Les récits fabuleux faits par quelques voyageurs sur les richesses incalculables enfouies dans ces villes, ont allumé la convoitise et l'avarice d'un grand nombre d'aventuriers qui, à diverses époques, ont tenté de trouver la route perdue de ces reines des prairies et des savanes mexicaines. D'autres, poussés seulement par l'attrait irrésistible que les entreprises extraordinaires offrent aux imaginations vagabondes, sont aussi, depuis une cinquantaine d'années surtout, partis à la recherche de ces villes indiennes, sans que jamais jusqu'à ce jour le succès ait couronné ces diverses expéditions. Quelques-uns sont revenus désenchantés et à demi perclus de ce voyage vers l'inconnu; un certain nombre on laissé leurs cadavres au fond des précipices ou dans les quebradas pour servir de pâtures aux oiseaux de proie, enfin d'autres, plus malheureux encore, ont disparu sans laisser de traces, et sans que depuis on ait jamais su ce qu'ils étaient devenus.
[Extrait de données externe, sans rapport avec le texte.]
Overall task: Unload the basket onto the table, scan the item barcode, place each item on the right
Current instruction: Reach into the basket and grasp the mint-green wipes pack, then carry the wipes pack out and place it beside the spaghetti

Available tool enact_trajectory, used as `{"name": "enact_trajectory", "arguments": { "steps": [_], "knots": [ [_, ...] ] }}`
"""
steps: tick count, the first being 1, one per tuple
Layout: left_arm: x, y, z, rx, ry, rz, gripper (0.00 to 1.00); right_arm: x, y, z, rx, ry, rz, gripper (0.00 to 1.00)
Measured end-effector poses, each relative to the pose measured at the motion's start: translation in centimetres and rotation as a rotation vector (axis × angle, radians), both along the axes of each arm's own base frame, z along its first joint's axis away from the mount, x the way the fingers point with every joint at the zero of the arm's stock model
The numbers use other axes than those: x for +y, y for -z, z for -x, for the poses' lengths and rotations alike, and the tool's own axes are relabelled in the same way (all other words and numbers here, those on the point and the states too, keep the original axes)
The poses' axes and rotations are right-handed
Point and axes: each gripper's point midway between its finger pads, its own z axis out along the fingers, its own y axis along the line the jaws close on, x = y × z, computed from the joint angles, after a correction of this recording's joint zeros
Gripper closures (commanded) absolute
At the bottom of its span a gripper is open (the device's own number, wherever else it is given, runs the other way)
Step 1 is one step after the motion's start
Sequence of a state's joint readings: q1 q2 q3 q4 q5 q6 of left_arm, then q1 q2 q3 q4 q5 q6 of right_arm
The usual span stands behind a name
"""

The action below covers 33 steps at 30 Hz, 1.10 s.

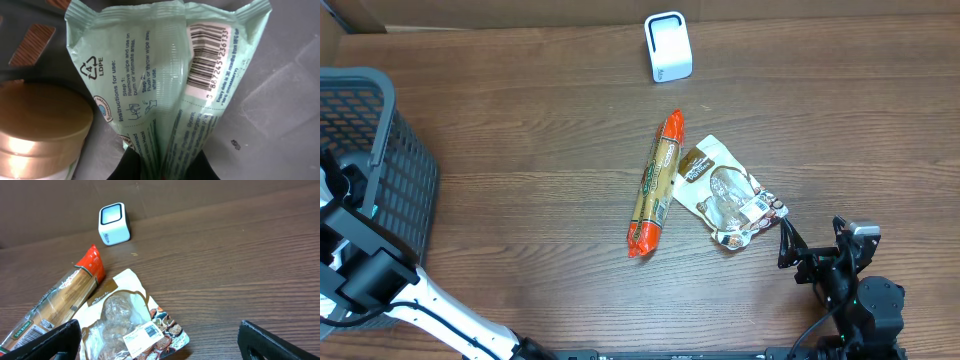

Nous, par suite de circonstances trop longues à rapporter ici, mais dont quelque jour nous ferons le récit, nous avons habité, malgré nous, une de ces impénétrables villes, mais, plus heureux que nos prédécesseurs dont nous avons rencontré, comme de sinistres jalons, les os blanchis épars sur la route, nous sommes parvenu à nous en échapper a travers milles périls, tous miraculeusement évités.

La description que nous allons donner est donc de la plus scrupuleuse exactitude, et impossible à révoquer en doute, car nous parlons de visu.

Quiepaa-Tani, la ville qui s'offre enfin aux yeux dès que l'on a franchi la forêt vierge dont nous venons de tracer un aperçu, s'étend de l'est à l'ouest et forme un carré long. Une large rivière, sur laquelle sont jetés plusieurs ponts de lianes d'une légèreté et d'une élégance incroyables, la traverse dans toute sa longueur. A chaque angle de ce carré, un bloc énorme de rocher, coupé à pic du côté qui regarde la campagne, sert de fortifications presque imprenables; ces quatre citadelles sont reliées, en outre, entre elles par une muraille épaisse de vingt pieds à la cime et haute de quarante, qui, en dedans de la ville, forme un talus dont la base à soixante pieds de large. Cette muraille est construite en briques du pays, faites avec de la terre sablonneuse et de la paille hachée; on les nomme adobas; elles sont longues d'environ un mètre. Un fossé large et profond double presque la hauteur des murs.

Deux portes donnent seules entrée dans la cité. Ces portes sont flanquées de tours et de poivrières absolument comme une forteresse du moyen-âge, et ce qui vient encore à l'appui de la comparaison, un petit pont composé de planches, extrêmement étroit et mobile, posé de façon à être enlevé à la moindre alerte, est la seule communication de chacune de ces portes avec le dehors.